The new root is tree[twoPower]. insertMany batches this: leaves are grouped into left/right pairs (sortInPairs, accounting for whether the first new leaf lands on an odd slot) so that each completed pair is hashed once via insertTwo. Total persistent storage is O(LEVELS) regardless of how many leaves have been inserted.
Root history
MerkleBase keeps a ring buffer roots[] of the last MAX_ROOT_NUMBER = 200 roots, with rootIndex as the write cursor (rootIndex = (rootIndex + 1) % 200). getRootHash() returns the latest entry; rootHashExists(root) scans the ring. Retaining a window of recent roots lets a proof built against a slightly stale root remain valid for a bounded number of subsequent insertions, which is what makes concurrent proving practical — without it, any insert between proof generation and submission would invalidate an honest user's proof, an easy griefing vector. (As noted above, removals deliberately collapse this window.)
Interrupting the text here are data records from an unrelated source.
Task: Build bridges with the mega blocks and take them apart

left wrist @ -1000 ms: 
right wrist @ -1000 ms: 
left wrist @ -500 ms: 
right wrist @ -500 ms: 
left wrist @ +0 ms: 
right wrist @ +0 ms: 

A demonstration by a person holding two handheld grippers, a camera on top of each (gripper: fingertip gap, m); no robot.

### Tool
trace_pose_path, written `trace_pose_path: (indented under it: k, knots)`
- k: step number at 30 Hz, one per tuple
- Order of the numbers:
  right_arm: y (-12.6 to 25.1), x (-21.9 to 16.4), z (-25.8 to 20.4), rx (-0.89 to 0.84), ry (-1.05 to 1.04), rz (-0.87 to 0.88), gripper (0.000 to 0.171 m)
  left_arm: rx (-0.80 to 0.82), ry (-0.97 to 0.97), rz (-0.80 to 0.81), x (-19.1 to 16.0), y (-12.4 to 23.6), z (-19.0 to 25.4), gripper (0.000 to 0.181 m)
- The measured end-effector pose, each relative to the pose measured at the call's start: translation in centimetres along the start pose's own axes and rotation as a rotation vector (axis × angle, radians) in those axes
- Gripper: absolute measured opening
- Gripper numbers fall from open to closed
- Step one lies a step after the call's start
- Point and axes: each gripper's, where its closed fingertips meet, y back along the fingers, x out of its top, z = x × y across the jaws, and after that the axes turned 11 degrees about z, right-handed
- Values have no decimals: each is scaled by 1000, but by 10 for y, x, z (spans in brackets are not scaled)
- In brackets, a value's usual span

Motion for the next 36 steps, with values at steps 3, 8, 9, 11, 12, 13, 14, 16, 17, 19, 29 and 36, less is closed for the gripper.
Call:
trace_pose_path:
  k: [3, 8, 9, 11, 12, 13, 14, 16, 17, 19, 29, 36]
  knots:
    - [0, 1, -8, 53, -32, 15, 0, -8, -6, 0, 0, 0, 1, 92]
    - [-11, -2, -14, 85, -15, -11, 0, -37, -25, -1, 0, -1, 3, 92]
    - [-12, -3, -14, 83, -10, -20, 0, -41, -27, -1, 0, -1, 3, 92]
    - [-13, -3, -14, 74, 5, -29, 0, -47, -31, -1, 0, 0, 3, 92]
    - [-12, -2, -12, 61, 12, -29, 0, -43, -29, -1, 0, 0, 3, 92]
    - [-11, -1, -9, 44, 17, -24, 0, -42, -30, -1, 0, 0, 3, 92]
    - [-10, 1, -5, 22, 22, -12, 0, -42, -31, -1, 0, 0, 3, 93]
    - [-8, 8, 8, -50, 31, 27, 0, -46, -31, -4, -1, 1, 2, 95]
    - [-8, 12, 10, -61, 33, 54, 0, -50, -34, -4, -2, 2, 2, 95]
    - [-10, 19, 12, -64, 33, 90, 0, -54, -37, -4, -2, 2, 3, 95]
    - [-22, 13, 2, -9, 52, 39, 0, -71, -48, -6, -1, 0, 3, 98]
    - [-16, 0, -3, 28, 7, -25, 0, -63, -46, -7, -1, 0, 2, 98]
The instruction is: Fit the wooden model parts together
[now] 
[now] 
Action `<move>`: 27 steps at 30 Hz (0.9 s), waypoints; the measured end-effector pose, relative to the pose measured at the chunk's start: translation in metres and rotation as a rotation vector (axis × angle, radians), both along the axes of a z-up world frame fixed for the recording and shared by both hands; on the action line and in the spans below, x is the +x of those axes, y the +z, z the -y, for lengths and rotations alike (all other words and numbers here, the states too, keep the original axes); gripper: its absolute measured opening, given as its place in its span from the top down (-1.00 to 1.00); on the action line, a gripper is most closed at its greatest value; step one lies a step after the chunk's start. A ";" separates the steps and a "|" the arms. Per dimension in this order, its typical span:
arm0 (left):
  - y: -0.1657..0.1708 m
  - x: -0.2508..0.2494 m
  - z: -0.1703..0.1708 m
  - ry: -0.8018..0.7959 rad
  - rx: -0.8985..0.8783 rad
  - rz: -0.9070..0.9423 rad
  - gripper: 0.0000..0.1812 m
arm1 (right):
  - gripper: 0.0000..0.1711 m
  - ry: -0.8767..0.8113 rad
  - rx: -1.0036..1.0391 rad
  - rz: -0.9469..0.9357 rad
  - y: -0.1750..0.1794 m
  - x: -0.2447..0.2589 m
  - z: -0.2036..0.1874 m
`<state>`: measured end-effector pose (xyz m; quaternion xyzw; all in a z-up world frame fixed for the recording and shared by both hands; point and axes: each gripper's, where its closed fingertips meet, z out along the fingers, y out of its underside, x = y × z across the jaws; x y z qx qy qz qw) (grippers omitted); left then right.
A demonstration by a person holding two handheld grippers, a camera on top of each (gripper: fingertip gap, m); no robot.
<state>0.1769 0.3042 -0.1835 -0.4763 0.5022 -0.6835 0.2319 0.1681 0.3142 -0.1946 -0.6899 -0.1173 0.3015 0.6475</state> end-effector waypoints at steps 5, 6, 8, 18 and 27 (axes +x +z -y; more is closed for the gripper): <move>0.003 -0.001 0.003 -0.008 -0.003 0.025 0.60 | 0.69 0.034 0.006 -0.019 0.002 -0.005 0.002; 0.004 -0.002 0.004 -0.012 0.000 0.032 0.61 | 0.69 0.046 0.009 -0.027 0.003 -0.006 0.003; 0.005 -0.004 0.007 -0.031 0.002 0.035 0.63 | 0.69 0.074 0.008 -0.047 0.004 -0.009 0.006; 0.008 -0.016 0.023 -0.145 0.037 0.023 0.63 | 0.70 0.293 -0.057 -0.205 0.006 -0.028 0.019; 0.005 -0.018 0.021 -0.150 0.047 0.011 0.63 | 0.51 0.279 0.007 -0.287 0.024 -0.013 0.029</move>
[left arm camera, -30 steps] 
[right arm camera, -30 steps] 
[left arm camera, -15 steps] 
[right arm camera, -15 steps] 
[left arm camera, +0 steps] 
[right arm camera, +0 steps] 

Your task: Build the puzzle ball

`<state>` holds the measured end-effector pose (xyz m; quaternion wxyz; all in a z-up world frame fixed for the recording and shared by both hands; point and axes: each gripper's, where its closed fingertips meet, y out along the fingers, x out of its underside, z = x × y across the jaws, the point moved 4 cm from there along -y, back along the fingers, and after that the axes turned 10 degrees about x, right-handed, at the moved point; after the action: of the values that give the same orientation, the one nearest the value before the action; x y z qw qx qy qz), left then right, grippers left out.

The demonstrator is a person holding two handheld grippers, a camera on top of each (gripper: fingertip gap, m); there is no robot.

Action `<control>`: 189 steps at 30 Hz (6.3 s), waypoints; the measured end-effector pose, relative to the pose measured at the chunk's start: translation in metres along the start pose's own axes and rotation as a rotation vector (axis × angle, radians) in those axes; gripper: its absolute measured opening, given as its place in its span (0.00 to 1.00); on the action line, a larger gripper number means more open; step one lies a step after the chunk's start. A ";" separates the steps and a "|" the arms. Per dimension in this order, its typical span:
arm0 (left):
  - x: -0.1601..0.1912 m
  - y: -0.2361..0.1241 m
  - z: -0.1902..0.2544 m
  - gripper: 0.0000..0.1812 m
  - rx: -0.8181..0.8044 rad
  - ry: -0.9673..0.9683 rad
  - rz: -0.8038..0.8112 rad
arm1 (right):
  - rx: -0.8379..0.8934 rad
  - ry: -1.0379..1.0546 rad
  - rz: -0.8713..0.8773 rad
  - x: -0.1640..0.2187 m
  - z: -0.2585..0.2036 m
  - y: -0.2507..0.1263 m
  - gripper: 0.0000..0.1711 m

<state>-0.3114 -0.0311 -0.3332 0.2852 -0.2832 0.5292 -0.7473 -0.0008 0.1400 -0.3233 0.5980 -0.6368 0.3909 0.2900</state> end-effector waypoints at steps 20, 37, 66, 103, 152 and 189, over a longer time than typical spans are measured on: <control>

Off-chain mirror and proof generation
Clients maintain a generic mirror of the tree to build membership proofs. It uses the same heap indexing (getStartIndex() = 2^(levels-1)) and the same dynamic-depth rule (logarithm2 rounds up, ancestors recomputed via the configured hashFunction, missing children → defaultNodeValue). Leaves are inserted at the absolute node index recovered from on-chain events, so local positions match the contract exactly; remove(index) is just forceInsert(defaultNodeValue, index).
Two invariants matter for correctness:
Completeness. Before producing a root or proof,
completenessCheck()assertscount == index - getStartIndex()— i.e. there are no gaps between the first leaf and the highest inserted index. A sparse/incomplete local tree throwsMerkleTreeIncompleteError, because a proof built from it would hash against a wrong root. (This is why flows that deposit then immediately spend must first wait for the deposited commitments to appear in the local tree.)Dynamic root retrieval.
getRootHash()scans levels1, 2, 4, …and returns the first populated node — the same floating apex the contract computes.
For each spent commitment the client emits the witness the circuit consumes:
getSiblingHashesForVerification(item)walks from the leaf's index upward (index /= 2), collecting the sibling at each level (getSiblingIndex), defaulting to0, and truncates toCIRCOM_MERKLE_LENGTH = 25levels;getSiblingSides(item)emits the corresponding side bit per level (0= left,1= right).
In-circuit verification
Inside the proof, MerkleRootCalculator(treeDepth) folds the leaf commitment with these 25 siblings/side bits back up to a candidate root, and ForceEqualIfEnabled asserts it equals the public rootHashHinkal — enabled only for non-zero (real) inputs. On-chain, the contract additionally requires that rootHashHinkal is one of the roots still present in the 200-entry ring (rootHashExists). Together these bind every spend to a commitment that genuinely sits under a recent, still-valid tree state.